Taken together, Sebastian Knight, Bend Sinister, and Speak, Memory paint a remarkable picture of the life of the small sliver of the Russian population who lived in wealth and privilege during the last years of Tsarist Russia, and the exile life of the lucky ones who escaped a far bleaker existence after the 1917 Russian Revolution. (In fairness, Nabokov's father was never a monachist, but a staunch liberal who condemned the tsar and his policies, and even served a brief time in prison for his open criticism.)
These book also portray one of the most remarkable literary minds of the 20th century. The brilliant prose is here, of course, but also an unmistakable intellectual arrogance that, far from denying, Nabokov appears to revel in. But we make allowances as Yeats observed of another writer ... "pardon him for writing well."
The Real Life of Sebastian Knight glitters, but no a lot happens, and although our narrator suggests that a great mystery surrounded Sebastian’s life as an émigré Russian writer of distinction if not popular success, very little happens that is genuinely surprising.

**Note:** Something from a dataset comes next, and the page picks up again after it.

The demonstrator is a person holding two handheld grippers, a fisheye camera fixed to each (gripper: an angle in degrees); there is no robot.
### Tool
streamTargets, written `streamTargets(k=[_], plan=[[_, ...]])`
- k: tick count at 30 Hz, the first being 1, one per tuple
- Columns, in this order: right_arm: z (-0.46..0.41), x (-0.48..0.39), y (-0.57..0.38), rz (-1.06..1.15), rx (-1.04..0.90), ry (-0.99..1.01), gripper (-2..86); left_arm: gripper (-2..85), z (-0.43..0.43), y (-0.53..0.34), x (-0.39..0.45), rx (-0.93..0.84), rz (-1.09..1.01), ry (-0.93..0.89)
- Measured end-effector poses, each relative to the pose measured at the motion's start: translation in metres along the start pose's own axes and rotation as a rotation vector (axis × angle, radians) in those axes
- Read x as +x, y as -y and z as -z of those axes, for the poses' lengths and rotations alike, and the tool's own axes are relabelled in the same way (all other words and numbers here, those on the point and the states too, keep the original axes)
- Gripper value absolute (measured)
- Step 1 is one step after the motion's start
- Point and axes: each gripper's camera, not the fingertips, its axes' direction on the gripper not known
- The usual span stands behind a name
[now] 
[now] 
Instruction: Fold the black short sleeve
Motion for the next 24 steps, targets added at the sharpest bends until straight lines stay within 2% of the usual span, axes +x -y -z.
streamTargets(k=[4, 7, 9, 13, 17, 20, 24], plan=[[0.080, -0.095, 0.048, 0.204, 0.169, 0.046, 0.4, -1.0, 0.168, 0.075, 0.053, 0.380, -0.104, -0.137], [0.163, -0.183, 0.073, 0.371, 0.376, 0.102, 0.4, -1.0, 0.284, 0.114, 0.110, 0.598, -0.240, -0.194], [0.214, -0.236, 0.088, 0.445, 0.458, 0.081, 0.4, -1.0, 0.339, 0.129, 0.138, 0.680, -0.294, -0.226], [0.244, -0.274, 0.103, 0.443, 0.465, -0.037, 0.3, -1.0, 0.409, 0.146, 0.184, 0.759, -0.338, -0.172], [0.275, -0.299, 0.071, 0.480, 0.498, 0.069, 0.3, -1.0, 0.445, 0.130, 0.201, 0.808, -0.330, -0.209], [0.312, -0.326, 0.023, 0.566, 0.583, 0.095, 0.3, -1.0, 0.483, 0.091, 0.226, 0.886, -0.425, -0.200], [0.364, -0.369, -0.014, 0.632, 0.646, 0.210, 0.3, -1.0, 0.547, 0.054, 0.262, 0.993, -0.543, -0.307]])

(A fictional sample of Sebastian's fiction: "The only real number is one, the rest are mere repetition" ... "Physical love is but another way of saying the same thing and not a special sexophone note, which once heard is echoed in every other region of the soul.") Not lines that would make me want to run out and buy his books.
Sebastian, as related by his half-brother narrator, is an enervated figure with a heart condition. He is educated at Cambridge and lives restlessly on the continent, where he conducts a desultory love affair, and then dies before the narrator can reach his side. At the end, the brother tracks down Sebastian's mysterious and seductive last lover, but rejects the opportunity to sleep with her, for no discernable reason except to establish his moral superiority, and inadvertently, the author's callowness.
Bend Sinister, set in a fictional East European totalitarian state, is Nabokov's only political novel. The bright sheen from the dazzling language initially makes it hard to engage the story, that of Krug, a celebrated academic, who is raising a young son while devastated by the death of wife. Krug, with the signature intellectual arrogance of the Nabokovian protagonists, runs afoul of the country's "Dear Leader," who happens to have been Krug's hapless and unprepossessing schoolmate, known as "Toad," whom everyone liked to pick on.
The story finally kicks in with the brilliant depiction of the casual, laughing, and utterly terrifying manner in which Krug's friends disappear into the gulag before Krug himself is arrested. But the most horrifying moments occur offstage, when it becomes clear that Krug's son has been abducted and presumably tortured and killed with a kind casual depraved indifference. Those killers are, in turn, killed by the dictator (much as Stalin's infamous executioners, Yagoda and Yezhov were themselves tortured and shot). At the end, Krug is led to the firing squad in a scene of surreal violence that underscores the dictator's own cowardice and corruption.
Nabokov's childhood memoir, Speak, Memory, belies Tolstoy's famous adage that all happy families are alike. It reads like an old fashioned magic-lantern show -- a succession of vivid and indelible images -- presumably remembered, half-remembered, and imagined -- of the lost world of life on prerevolutionary country estates and European travel. Nabokov's sensibility is overwhelmingly visual here; he admits to having no ear or interest in music whatsoever. He describes the minute details of home interiors, butterflies, and the Russian countryside as if viewed through a magnifying glass or the wrong end of the telescope.
Here is a typical passage, recalling one of his uncle's estates: "I particularly remember the cool and sonorous quality of the of the place, the checkerboard flagstones of the hall, ten porcelain cats on a shelf, a sarcophophagus and an organ, the skylights and the upper galleries, the colored dusk of mysterious rooms, and carnations and crucifixes everywhere."
By the end, it is hard to avoid sharing Nabokov's perception that he and his family lost something close to a paradise of culture, love, learning, and, yes, affluence, with the coming of the Bolshevik revolution.